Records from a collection
Content starts
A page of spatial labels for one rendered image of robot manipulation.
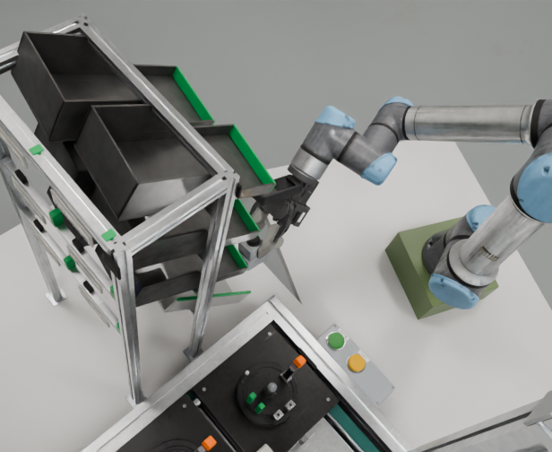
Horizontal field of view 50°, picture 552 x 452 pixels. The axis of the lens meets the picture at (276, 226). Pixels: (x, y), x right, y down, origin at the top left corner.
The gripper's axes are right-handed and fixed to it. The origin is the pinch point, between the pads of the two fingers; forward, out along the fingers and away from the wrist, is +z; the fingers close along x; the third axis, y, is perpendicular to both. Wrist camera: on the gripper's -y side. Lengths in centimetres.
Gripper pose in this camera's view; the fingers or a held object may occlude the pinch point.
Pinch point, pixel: (251, 246)
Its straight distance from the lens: 132.9
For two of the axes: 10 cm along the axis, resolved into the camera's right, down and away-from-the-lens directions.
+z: -5.2, 8.2, 2.1
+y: 5.4, 1.2, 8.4
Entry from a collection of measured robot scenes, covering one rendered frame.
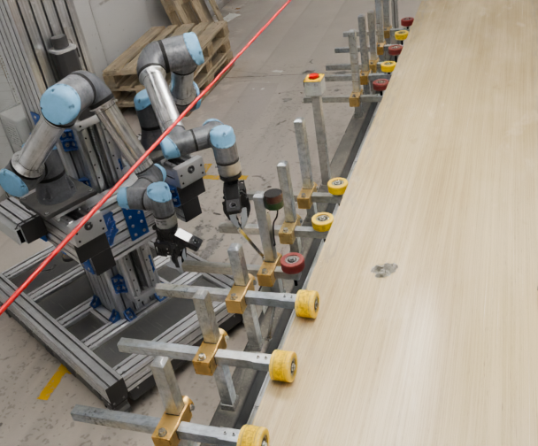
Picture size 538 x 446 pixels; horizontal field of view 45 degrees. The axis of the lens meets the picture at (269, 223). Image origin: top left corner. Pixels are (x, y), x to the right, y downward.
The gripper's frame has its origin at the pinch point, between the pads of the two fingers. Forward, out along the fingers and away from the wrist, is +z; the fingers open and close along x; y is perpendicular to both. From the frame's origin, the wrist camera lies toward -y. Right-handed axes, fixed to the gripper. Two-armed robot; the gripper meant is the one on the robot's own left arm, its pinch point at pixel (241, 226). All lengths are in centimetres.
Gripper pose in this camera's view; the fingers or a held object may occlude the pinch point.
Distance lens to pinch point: 219.3
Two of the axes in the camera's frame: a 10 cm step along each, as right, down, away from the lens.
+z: 1.5, 8.3, 5.4
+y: -0.4, -5.4, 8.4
Content ends
**Activity:**
Please return all lines from the records that hold the word "Pixels".

**Solved exercise:**
Horizontal field of view 50°, picture 552 x 452 pixels. The axis of the lens meets the picture at (276, 226). Pixels: (x, y), x right, y down, origin at the top left corner.
Picture size 538 x 446 pixels; horizontal field of view 45 degrees. The axis of the lens meets the picture at (269, 223). Image origin: top left corner. Pixels are (x, y), x to the right, y downward.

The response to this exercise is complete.